Page 31 of Fighting Fate
It's the looming end of my football career, but I don't say it.
"Is it the new professor, Mrs. Abben?" Luke suggests with a wink, hinting at her attractiveness. "She's quite the looker."
I internally cringe. How does Luke manage to excel in football and academics when he's so fixated on women and flirting? I readjust my helmet, giving it a couple of taps, trying to refocus.
"Dude, you sure you're up for finishing practice?" Cam asks, concern in his voice. "You're looking a bit pale."
I quirk an eyebrow at the suggestion. Pale? Really?
Luke throws an arm around my shoulders, a bit more forcefully than necessary—or maybe I'm just more sensitive today. A sharp pain shoots through my temple, making me wince.
"Yeah, he's fine. Just not his best day." Luke quickly covers for me.
Cam lets out a snort. "That's an understatement. You've been off your game for the last thirty minutes."
Shaking my head, I try to dispel the fog clouding my mind, forcing myself to focus. The heat, the sweat, the echo of practice around me—I should be in the moment, yet my thoughts are elsewhere. I grit my teeth, fighting the headache that's setting in.
"Chasen, everything okay?" Coach's voice pulls me back, and I turn toward him, trying to appear unaffected.

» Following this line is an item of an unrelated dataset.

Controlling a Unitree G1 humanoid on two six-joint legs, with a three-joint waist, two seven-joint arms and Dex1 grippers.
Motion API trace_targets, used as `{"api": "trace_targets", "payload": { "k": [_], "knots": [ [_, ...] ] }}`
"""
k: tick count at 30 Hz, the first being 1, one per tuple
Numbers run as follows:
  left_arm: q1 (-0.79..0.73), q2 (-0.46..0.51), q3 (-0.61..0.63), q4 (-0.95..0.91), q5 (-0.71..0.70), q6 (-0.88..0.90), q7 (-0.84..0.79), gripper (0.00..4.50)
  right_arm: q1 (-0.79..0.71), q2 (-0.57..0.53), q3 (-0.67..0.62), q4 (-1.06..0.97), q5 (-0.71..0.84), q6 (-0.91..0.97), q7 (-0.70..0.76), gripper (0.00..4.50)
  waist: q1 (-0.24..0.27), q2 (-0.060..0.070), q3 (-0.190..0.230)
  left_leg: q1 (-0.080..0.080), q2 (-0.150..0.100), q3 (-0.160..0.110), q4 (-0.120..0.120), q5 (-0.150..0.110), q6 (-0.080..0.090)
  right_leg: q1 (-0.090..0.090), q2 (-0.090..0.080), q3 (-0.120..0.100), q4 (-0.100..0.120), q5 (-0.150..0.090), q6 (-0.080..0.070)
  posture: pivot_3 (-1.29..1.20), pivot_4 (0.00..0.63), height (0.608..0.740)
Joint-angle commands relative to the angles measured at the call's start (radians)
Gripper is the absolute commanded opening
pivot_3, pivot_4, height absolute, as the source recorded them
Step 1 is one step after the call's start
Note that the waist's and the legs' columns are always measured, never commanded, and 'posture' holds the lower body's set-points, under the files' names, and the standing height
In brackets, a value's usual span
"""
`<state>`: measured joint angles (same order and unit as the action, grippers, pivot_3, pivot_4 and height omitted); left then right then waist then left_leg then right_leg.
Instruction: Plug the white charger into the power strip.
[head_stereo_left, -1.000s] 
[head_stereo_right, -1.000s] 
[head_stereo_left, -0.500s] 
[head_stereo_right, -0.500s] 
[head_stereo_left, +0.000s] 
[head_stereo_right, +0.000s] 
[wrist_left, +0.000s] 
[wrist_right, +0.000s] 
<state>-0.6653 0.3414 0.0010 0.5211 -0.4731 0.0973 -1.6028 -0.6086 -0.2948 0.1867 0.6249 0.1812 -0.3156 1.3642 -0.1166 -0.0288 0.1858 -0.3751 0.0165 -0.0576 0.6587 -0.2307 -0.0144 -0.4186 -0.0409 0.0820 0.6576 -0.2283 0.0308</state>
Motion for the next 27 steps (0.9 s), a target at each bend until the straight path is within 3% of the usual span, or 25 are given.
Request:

What's with all these questions? I'm standing, aren't I?
"I'm fine, Coach. Just need a moment."
He gives me a nod, though his concern is apparent. I can't stand this feeling of vulnerability, of weakness. It's a place I never want to be in.
I push the frustration aside and inhale deeply, forcing myself to refocus on the practice.
Panthers' Day is looming, and the stakes are high, especially with a father like Drew Chasen. His expectations have always been sky-high, leaving no room for anything less than perfection. With his dream of me entering the NFL almost within reach, the pressure is suffocating.
If I don't snap out of this soon, I risk being benched.
I can almost hear his criticisms: "What was that out there, son? You know better than to drop passes like that," or "Those throws won't land you a spot in the draft, let alone the top picks."
Don't get me wrong, I love my dad. But at times, his intensity is overwhelming, as if he's trying to relive his own dreams through me. It's a heavy burden, but in the end, he's sacrificed a lot for me. Now, it's my turn to step up.
I understand that my dad's harsh coaching and demanding words are his way of showing support, his attempt to secure an NFL opportunity for his only son. Yet, back then, what I truly needed was simply a father. Not a coach, not a mentor, and perhaps, even just having him as a friend might have made a bigger difference in my recovery.
Brushing my fingers through my hair, I make my way into the locker room and lean against my locker, its echo filling the silent space. Opening it, I notice my phone illuminating with my dad's name. Predictable. This has become his ritual ever since training camp started, phoning after each practice to dissect feedback and scout evaluations. A pounding headache grips me, zapping all my energy, making the thought of enduring another one of his exhaustive debriefs unbearable. Choosing to ignore the call becomes my only moment of relief.
A gentle tap on my shoulder makes me spin around to find Luke looking at me, worry etched across his face. I arch an eyebrow in curiosity, giving him the floor to speak. Yet, he hesitates, leaving a silence that nudges me to break it with a, "What's going on?"
"You looked a bit off today," he notes with concern.
I give a nod, right as I'm hit once more by a stabbing pain in my head, mimicking a drill twisting into my skull, dispersing my thoughts into chaos. The chatter of my teammates fades into a vague hum behind me. I want to request some room to breathe, yet the words stubbornly refuse to materialize. Gritting my teeth, I fight through the agony.
"Someone get him water," Coach commands sharply, and instantly, a teammate dashes off to comply.
I shut my eyes, trying to escape the relentless noise and pain. It feels like forever before a water bottle is thrust into my hand. I drink eagerly; the coolness offers some relief to my dry throat, but it does little to quell the pounding headache.
"Maybe we should take him to the hospital." Luke's voice reaches me, tinged with worry. I understand his intentions are pure; he's always been one to care deeply. But the last thing I need is for my coach and teammates to think I'm weak just because I'm battling a bit of dehydration and fatigue.
"No," I croak out, dismissing the suggestion. A hospital is the last place I want to be.
Stepping back from my locker, I wave my hands around, trying to reassure everyone. "See? I'm fine."
Cam smirks. "Is that your best stripper impression, Chasen?" Some of the guys laugh.
Coach, familiar with our banter, rolls his eyes but still looks concerned. He suggests, "Maybe you should see the nurse, just in case?"